Avançando na sua direção, procurei interromper à medida que ele continuava o seu patético discurso.

“Mãe, tu não percebes! Eu preciso deste dinheiro! Eu preciso deste dinheiro!” E sem mais nem menos, agarrou-lhe na camisola. Os meus sentidos pareciam ter ficado repentinamente alerta e todo o meu corpo parecia forçar-me a agir. “John! John!” gritava a minha mãe, numa tentativa de o consciencializar do que fazia. O tom de urgência e receio eram inconfundíveis e eu não consegui mais manter-me no lugar. Ele parecia a leste do que quer que fosse, incluindo a minha presença. “Eu sei que tens dinheiro, mãe! Eu sei que sim!”

“Eu não te vou dar dinheiro para a bebida.” Chorava ela, desesperada, à medida que ele a sacudia. No meio de tanta gritaria não encontrei nenhuma outra forma de intervir senão também através dos gritos. Assim que me aproximei, procurei posicionar-me entre o John e a minha mãe.

“John! Para! John, estás a magoar a mãe! Para!” ordenei com a voz um pouco mais descontrolada do que esperava. Sentia-me, pela primeira vez em longos anos, verdadeiramente assustada. Como me sentira no passado. Desta vez, no entanto, a história iria ser diferente. Não podia permitir que se repetisse. “Larga-a!” gritei, a minha voz assemelhando-se a um rosnado. Com isto, agarrei-lhe no casaco, e empurrei-o para trás, avançando à medida que o seu corpo debilitado pela forte substância alcoólica, recuava. Apanhei de relance as horas, mostradas no relógio da parede.
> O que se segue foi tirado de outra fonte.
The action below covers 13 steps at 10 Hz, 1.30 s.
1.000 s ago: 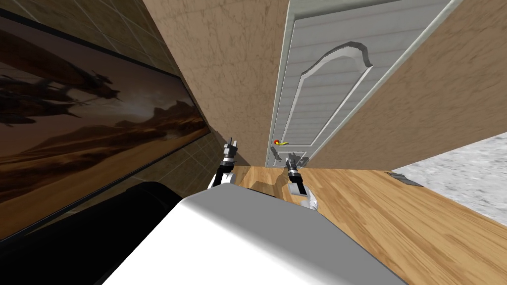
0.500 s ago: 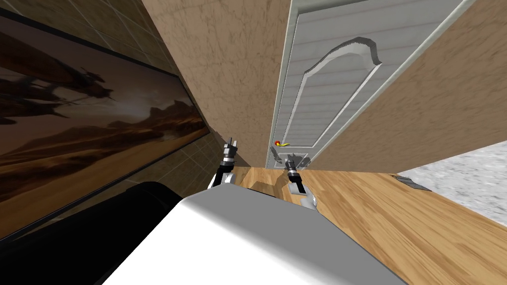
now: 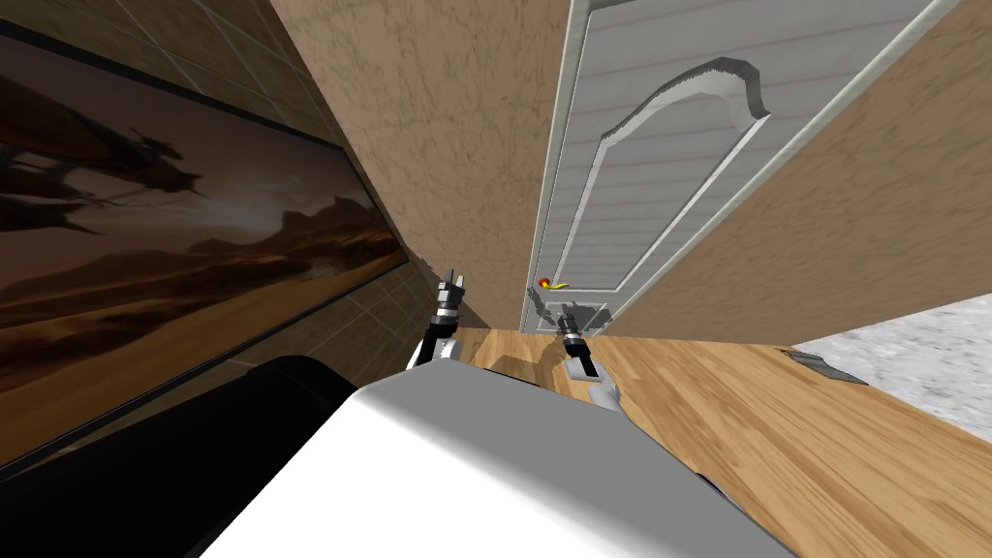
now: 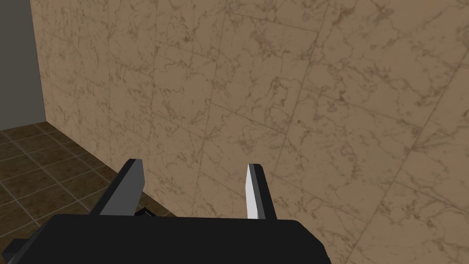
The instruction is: Pull the door open
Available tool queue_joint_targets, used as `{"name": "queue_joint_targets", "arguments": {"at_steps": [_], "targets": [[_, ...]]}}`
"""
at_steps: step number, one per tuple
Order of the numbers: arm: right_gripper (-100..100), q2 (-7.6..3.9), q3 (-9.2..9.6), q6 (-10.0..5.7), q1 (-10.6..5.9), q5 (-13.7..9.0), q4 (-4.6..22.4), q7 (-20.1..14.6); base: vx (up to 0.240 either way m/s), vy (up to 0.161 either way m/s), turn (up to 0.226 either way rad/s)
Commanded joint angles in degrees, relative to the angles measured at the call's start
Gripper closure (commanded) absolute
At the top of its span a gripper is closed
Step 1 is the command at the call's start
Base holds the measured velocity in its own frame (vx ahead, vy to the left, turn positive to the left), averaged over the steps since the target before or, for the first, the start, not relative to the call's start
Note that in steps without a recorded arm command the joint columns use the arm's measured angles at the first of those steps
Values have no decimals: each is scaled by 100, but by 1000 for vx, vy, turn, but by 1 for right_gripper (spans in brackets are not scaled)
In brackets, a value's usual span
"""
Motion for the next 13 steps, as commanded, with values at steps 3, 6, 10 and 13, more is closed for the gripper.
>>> {"name": "queue_joint_targets", "arguments": {"at_steps": [3, 6, 10, 13], "targets": [[-100, -58, 40, -87, -168, -29, 442, -80, 50, -8, 15], [-100, -129, 89, -179, -364, -63, 875, -168, 62, -8, 21], [-100, -221, 152, -300, -621, -108, 1441, -284, 63, -7, 17], [-100, -270, 187, -365, -760, -132, 1748, -347, 64, -8, 16]]}}
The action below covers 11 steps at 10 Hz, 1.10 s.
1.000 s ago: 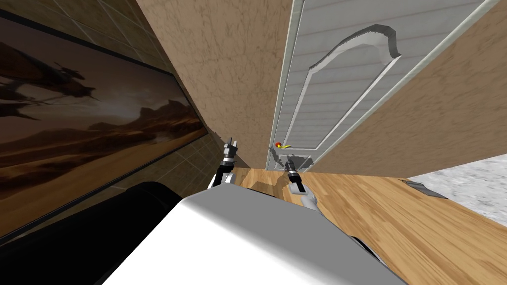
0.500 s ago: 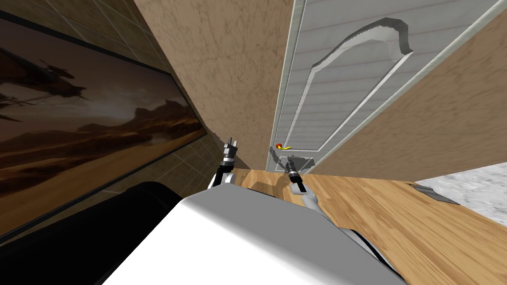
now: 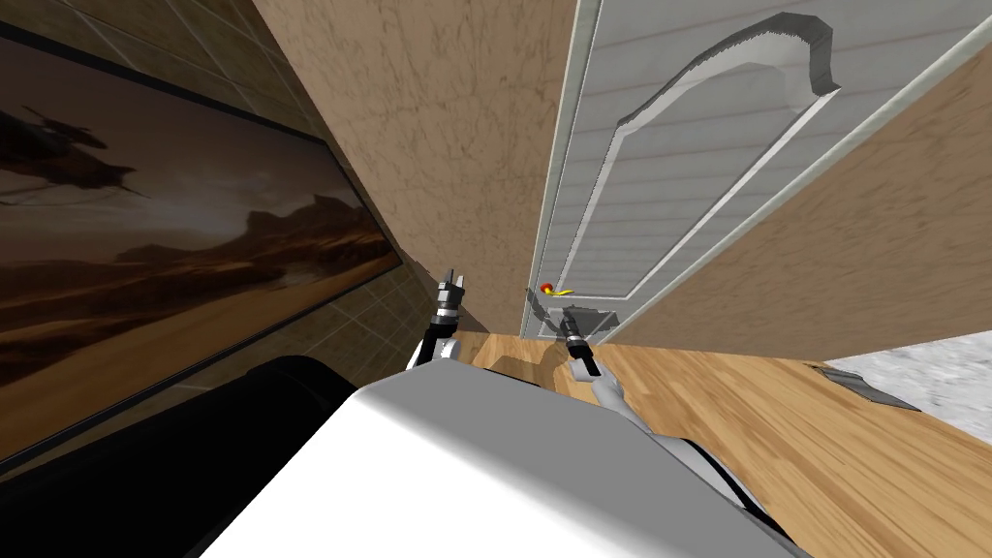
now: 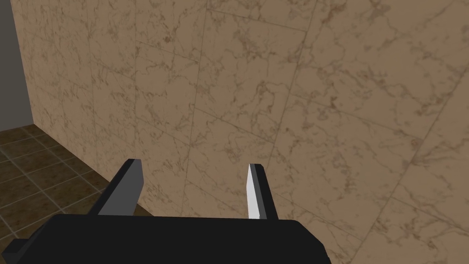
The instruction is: Pull the door open
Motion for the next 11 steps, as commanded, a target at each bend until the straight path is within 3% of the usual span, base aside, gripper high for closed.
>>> {"name": "queue_joint_targets", "arguments": {"at_steps": [1, 2, 6, 8, 9, 10, 11], "targets": [[-100, -32, 24, -74, -126, -19, 276, -47, 70, -17, 20], [-100, -32, 24, -74, -126, -19, 276, -47, 50, -17, 10], [-100, -101, 73, -167, -324, -53, 713, -136, 61, -10, 14], [-100, -118, 85, -189, -371, -61, 816, -157, 60, -5, 8], [-100, -113, 80, -159, -334, -57, 733, -147, 31, -2, 3], [-100, -273, 18, -272, -240, -107, 801, -254, 120, 66, 212], [-100, -323, -2, -306, -209, -122, 820, -286, 170, 92, 158]]}}
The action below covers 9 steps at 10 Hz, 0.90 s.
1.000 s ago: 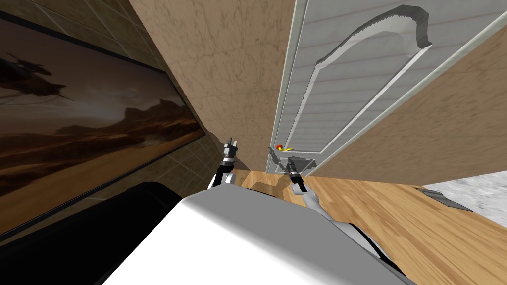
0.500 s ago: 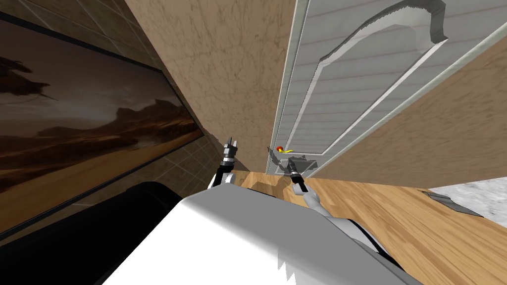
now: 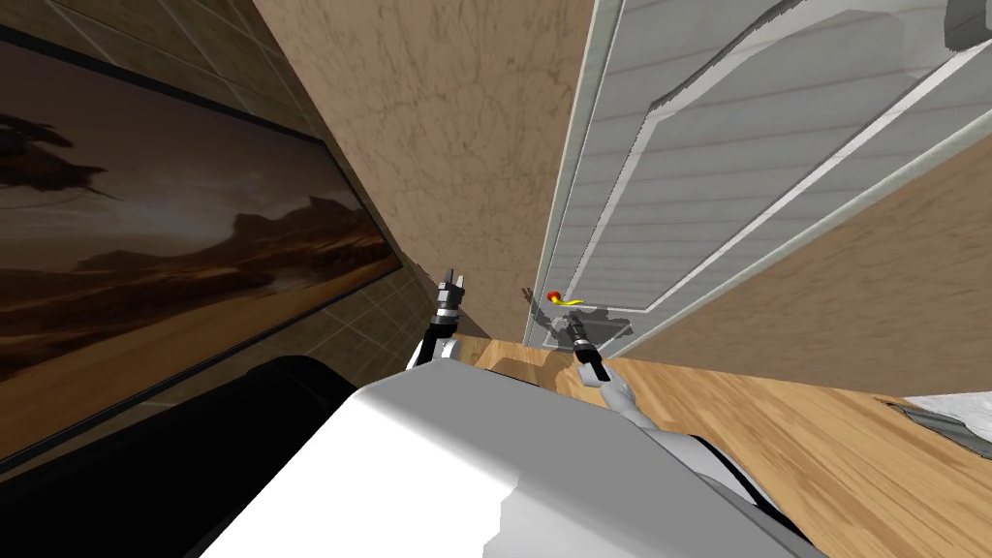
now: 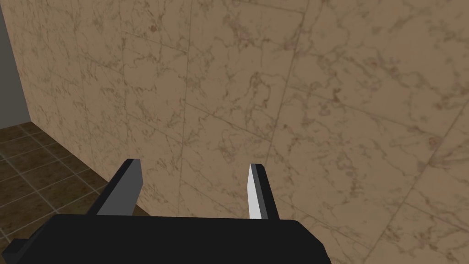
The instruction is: Pull the door open
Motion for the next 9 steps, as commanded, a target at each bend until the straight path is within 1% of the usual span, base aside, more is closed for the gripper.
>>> {"name": "queue_joint_targets", "arguments": {"at_steps": [1, 2, 3, 4, 5, 6, 7, 8, 9], "targets": [[-100, -40, -17, -108, -55, -15, 177, -42, 112, 52, -5], [-100, -210, -84, -224, 49, -67, 242, -153, 171, 65, 162], [-100, -210, -84, -224, 49, -67, 242, -153, 152, 53, 114], [-100, -394, -157, -351, 162, -124, 312, -273, 158, 84, 219], [-100, -394, -157, -351, 162, -124, 312, -273, 129, 65, 107], [-100, -394, -157, -351, 162, -124, 467, -273, 56, 28, -14], [-100, -394, -157, -351, 162, -124, 312, -273, 7, 9, -26], [-100, -568, -226, -471, 270, -178, 379, -387, 98, 26, 197], [-100, -620, -246, -506, 301, -194, 399, -421, 167, 31, 244]]}}
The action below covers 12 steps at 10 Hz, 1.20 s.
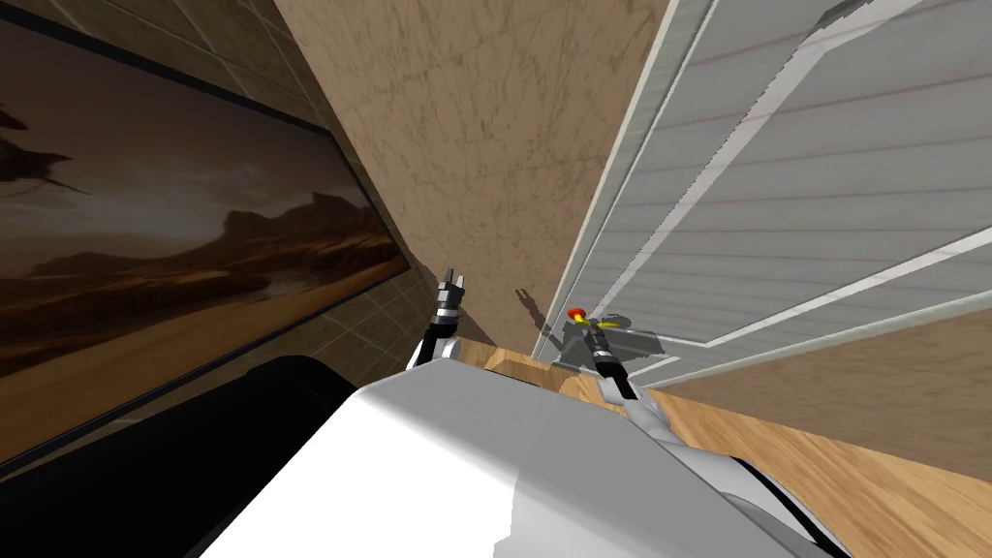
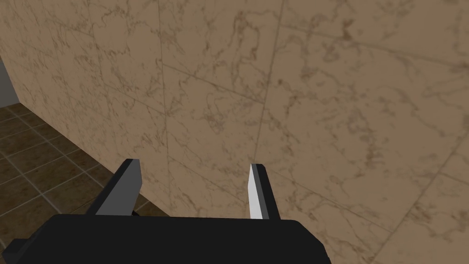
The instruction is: Pull the door open
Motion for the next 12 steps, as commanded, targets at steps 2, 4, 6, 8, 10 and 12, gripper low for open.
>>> {"name": "queue_joint_targets", "arguments": {"at_steps": [2, 4, 6, 8, 10, 12], "targets": [[-100, -248, -84, -158, 195, -68, 10, -174, 174, 24, 92], [-100, -240, -82, -55, 227, -67, -123, -155, 94, 14, 23], [100, -240, -82, -55, 227, -67, -123, -155, -10, -1, -1], [100, -240, -82, -55, 227, -67, -123, -155, -17, -3, 7], [100, -240, -82, -55, 227, -67, -123, -155, -3, 0, -1], [100, -227, -78, -51, 233, -67, -116, -160, -115, -19, 23]]}}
“São sete da manhã, John! O que é que andas a fazer?!” o meu tom era autoritário; inquiridor. Atrás de mim, ouvi o gemido abafado da minha mãe. E foi tudo o que precisei para perder o controle da minha própria voz. Encontrei-me repentinamente a berrar ainda mais alto. “O que é que estás  a fazer?! Porra!” apontando para a minha mãe, que permanecia encostada à parede, como se dela precisasse para se manter de pé. Toda a frustração que aquela situação causara, parecia agora juntar-se gota a gota bem na pontinha da minha língua. “Aquela é a tua mãe! A nossa mãe, John!" por um segundo, parecia que ele estava a ver uma mulher desconhecida que alguém havia magoado. Mas não ele. Estava demasiado bêbado para ver as coisas como elas eram. "Queres magoar alguém? Tudo bem! Faz o que quiseres. Mas não a ela! Não a ela!” repetia perturbada, empurrando-o consecutivamente à medida que cuspia as palavras repletas de incredulidade e desespero.